*** SUPPLIED RECORDS Section Begins ***
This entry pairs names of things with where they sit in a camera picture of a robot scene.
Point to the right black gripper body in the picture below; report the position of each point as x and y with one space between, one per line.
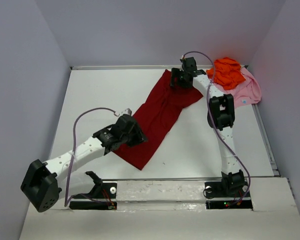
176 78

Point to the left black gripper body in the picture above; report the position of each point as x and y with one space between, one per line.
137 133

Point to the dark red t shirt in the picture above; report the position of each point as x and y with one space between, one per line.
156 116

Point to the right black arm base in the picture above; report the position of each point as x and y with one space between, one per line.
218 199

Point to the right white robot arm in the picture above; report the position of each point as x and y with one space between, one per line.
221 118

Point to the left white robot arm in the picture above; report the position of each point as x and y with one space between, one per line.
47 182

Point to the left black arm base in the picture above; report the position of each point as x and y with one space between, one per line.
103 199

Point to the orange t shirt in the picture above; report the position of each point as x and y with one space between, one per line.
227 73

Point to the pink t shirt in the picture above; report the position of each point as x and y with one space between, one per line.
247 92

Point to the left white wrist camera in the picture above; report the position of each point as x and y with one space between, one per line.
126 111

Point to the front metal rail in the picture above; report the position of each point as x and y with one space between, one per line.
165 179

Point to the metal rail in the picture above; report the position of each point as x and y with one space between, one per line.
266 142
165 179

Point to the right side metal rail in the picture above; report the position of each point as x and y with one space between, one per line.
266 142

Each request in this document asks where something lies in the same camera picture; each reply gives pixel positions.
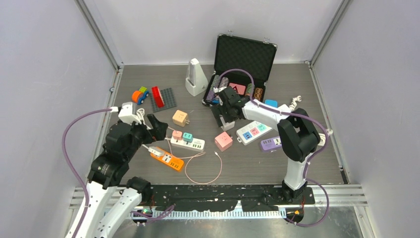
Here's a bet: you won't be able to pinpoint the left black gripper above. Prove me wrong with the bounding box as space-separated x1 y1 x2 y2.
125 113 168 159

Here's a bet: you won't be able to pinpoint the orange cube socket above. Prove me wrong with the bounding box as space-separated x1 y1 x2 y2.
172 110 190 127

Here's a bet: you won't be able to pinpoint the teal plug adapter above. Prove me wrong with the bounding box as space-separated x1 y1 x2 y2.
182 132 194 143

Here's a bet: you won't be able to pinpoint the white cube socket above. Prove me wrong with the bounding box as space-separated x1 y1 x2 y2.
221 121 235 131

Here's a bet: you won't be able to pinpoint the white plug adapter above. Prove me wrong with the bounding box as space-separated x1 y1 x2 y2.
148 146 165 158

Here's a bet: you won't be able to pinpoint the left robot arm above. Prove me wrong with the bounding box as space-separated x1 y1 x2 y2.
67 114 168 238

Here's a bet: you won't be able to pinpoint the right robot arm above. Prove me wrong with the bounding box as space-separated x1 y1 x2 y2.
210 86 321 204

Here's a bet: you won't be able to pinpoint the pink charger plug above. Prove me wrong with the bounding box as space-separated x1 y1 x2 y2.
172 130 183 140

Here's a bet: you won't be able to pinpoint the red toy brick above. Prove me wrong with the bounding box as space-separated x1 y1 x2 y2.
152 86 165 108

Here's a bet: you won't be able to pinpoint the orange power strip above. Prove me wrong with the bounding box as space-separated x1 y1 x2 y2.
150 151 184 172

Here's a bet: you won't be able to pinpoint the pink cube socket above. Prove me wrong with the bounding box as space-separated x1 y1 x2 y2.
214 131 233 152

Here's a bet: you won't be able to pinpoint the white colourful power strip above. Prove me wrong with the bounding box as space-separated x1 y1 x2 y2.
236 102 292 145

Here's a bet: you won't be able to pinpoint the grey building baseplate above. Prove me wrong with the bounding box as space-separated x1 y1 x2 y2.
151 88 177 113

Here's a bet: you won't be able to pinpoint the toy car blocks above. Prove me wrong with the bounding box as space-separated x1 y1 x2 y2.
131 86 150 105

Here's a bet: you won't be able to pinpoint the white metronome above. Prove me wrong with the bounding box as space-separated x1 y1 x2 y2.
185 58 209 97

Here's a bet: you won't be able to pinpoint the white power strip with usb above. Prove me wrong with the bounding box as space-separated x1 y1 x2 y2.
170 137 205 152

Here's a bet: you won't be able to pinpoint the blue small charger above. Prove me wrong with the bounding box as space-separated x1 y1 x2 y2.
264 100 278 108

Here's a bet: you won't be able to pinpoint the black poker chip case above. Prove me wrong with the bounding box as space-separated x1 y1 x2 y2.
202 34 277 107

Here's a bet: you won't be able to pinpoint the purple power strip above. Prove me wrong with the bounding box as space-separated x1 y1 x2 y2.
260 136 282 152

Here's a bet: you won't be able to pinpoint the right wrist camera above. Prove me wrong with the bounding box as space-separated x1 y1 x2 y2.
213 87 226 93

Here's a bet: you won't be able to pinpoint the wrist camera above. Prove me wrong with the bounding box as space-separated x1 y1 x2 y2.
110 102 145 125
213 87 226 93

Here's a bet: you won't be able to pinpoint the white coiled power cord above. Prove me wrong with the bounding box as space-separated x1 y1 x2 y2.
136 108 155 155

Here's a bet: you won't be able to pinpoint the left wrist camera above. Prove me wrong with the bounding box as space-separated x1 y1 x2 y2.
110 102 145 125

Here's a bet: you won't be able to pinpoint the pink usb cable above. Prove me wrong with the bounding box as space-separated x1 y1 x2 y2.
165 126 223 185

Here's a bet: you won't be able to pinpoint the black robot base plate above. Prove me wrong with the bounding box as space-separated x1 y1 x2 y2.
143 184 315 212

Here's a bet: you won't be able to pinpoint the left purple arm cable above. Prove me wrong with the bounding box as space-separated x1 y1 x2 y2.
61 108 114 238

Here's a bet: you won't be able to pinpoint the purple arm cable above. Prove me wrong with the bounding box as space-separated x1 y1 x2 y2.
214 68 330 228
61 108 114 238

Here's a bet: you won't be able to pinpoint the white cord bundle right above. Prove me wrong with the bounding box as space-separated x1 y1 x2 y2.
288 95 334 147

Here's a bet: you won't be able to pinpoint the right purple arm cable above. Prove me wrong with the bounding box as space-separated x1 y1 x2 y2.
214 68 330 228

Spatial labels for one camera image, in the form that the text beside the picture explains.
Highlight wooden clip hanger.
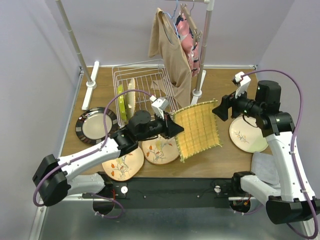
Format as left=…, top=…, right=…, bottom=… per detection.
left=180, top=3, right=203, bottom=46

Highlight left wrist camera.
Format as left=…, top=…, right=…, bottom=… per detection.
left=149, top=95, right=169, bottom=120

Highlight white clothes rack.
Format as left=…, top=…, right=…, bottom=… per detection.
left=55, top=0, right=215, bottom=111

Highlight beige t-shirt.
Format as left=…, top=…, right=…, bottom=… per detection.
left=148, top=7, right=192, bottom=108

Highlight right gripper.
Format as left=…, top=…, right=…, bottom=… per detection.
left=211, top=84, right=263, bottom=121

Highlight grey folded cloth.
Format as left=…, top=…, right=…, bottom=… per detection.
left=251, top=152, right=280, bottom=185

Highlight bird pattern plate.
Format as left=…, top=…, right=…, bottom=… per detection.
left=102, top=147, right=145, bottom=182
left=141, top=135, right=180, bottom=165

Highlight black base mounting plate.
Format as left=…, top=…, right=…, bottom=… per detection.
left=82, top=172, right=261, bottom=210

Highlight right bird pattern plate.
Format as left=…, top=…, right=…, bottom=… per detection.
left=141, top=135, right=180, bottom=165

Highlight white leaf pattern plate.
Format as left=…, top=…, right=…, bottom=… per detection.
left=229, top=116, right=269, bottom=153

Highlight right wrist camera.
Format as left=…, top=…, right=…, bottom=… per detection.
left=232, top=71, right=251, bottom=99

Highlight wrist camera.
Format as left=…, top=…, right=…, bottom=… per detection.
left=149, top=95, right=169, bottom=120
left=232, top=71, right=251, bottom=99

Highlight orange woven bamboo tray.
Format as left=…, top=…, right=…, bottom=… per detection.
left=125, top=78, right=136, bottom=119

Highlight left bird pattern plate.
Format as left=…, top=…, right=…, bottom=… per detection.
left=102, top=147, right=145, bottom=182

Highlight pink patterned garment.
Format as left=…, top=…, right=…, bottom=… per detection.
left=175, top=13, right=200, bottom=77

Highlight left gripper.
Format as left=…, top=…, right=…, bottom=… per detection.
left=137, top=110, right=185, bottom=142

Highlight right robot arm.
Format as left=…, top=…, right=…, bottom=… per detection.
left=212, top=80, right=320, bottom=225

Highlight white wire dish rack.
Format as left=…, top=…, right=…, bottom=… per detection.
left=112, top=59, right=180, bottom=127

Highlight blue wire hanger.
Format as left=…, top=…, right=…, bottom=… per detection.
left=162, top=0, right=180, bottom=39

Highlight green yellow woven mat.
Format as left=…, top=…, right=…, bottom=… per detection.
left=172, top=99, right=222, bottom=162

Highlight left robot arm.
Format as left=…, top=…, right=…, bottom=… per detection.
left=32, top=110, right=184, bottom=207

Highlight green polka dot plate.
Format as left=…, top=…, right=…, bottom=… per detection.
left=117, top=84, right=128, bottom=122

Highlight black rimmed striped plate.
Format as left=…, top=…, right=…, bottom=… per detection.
*** SUPPLIED RECORDS Section Ends ***
Above are the records; repeat exactly the lines from the one holding "Highlight right wrist camera." down to the one holding "Highlight left gripper.", end lines included.

### RESPONSE TO THIS TASK:
Highlight right wrist camera.
Format as left=…, top=…, right=…, bottom=… per detection.
left=232, top=71, right=251, bottom=99

Highlight wrist camera.
Format as left=…, top=…, right=…, bottom=… per detection.
left=149, top=95, right=169, bottom=120
left=232, top=71, right=251, bottom=99

Highlight orange woven bamboo tray.
Format as left=…, top=…, right=…, bottom=… per detection.
left=125, top=78, right=136, bottom=119

Highlight left bird pattern plate.
Format as left=…, top=…, right=…, bottom=… per detection.
left=102, top=147, right=145, bottom=182

Highlight pink patterned garment.
Format as left=…, top=…, right=…, bottom=… per detection.
left=175, top=13, right=200, bottom=77

Highlight left gripper.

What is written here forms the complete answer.